Ok. Picture this. Someone runs into your office and says, “I need help on ….”
What are you probably thinking while they are talking?
A. What you were doing before the person ran in, even though it means only half-listening to their story?
B. Internal brainstorming on how you would handle X?
C. Preparing to respond with all the things others have done in a similar situation so you can share them as soon as the person is done talking?
D. Carefully listening to the situation to be sure this person gets the help he or she needs on X?
Answers A, B, and C are SELF-focused, and answer D is OTHER-focused.
Now, ask yourself, “Which one do you think will best meet the needs of this person, over time? Which one might make them a ‘customer’ who feels cared for?”
Yes, answer D.
Changing your focus
To improve your ability to focus on the needs of others instead of your own, here are four questions to consider when someone comes to you with an issue or situation.
- What is the issue/focus for this person?
- What is their understanding of the situation? Who, what , when, where, how, etc..
- What does he or she think should be done—or what is the help he or she needs?
- How can you help them follow through with their solution, or deliver what is needed?
Let’s replay the scenario and see how this works in practice. Once again, someone runs into your office (or calls on the phone) and says, “I need help with X.”
Step 1: Understand the Focus—You immediately stop what you are doing, becoming present and focused on that person. Then, as the person is sharing, you are listening carefully to ensure that you understand what the issue is. When he or she is done talking, you say, ”Ok. Your situation/issue is….”
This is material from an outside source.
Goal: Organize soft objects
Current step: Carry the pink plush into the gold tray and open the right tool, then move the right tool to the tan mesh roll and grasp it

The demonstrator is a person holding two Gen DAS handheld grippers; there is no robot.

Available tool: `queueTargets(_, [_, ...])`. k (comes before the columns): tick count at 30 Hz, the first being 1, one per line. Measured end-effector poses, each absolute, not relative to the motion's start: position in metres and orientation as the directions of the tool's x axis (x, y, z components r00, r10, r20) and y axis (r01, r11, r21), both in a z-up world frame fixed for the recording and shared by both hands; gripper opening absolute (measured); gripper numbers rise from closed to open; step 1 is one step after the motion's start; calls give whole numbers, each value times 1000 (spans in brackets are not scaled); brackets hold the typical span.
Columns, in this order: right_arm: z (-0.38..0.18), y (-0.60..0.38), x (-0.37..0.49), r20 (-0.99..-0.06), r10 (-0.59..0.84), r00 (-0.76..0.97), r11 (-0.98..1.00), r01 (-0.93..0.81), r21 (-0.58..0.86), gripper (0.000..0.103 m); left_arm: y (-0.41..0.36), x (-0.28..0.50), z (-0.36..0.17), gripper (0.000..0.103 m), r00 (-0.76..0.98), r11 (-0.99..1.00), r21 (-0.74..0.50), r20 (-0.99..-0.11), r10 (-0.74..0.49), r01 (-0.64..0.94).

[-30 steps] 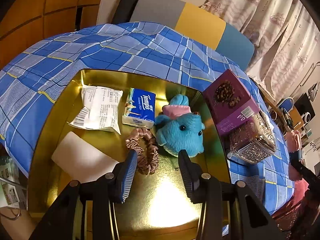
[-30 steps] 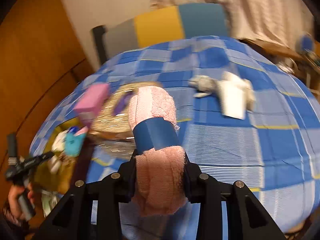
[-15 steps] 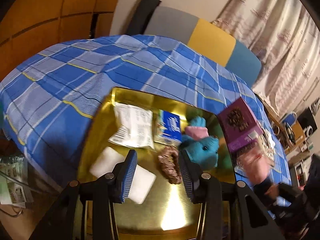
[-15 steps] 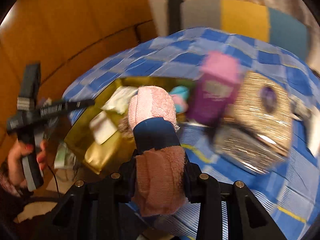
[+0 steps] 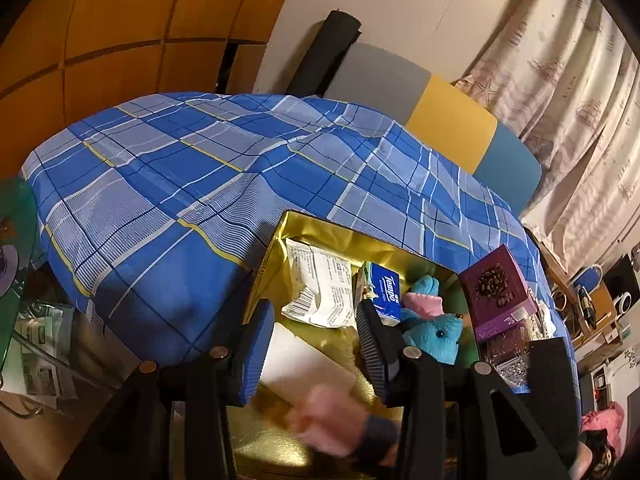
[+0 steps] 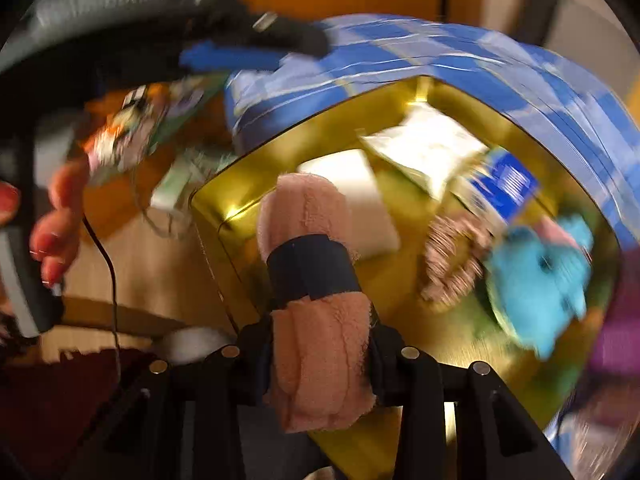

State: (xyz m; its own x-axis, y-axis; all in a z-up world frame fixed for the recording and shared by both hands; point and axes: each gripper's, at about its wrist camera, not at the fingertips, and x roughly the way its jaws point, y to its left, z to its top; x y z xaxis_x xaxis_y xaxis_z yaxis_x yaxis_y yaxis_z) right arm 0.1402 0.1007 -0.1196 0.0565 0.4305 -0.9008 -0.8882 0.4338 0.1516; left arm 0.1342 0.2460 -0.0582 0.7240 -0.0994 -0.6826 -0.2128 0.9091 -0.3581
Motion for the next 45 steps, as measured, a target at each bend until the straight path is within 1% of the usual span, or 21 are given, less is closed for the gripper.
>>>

Step 2: Get Information—Before generating a list of what to do, the next step to empowering this person over time is to get him or her to share the background or other pertinent information about the situation so all are clear. Before jumping in with your solutions ask what he or she thinks is the best possible outcome for the situation. (This is not as easy as it seems!) Reflect back what you hear.
Step 3: Identify Options—To get the best possible outcome, now you ask what options can be considered. What does the person think or feel should be done? What does he or she need to do that? What learning is necessary? Who could help? By when could it be done? What else?
Step 4: Follow up—Your final job is to follow-up to help the person deliver the solution that’s been generated. Your follow-up is to ensure that he or she acts on his or her best intentions. Checking in within 24 hours to see how it is going is an uncommon practice that will generate a lifetime of gratitude.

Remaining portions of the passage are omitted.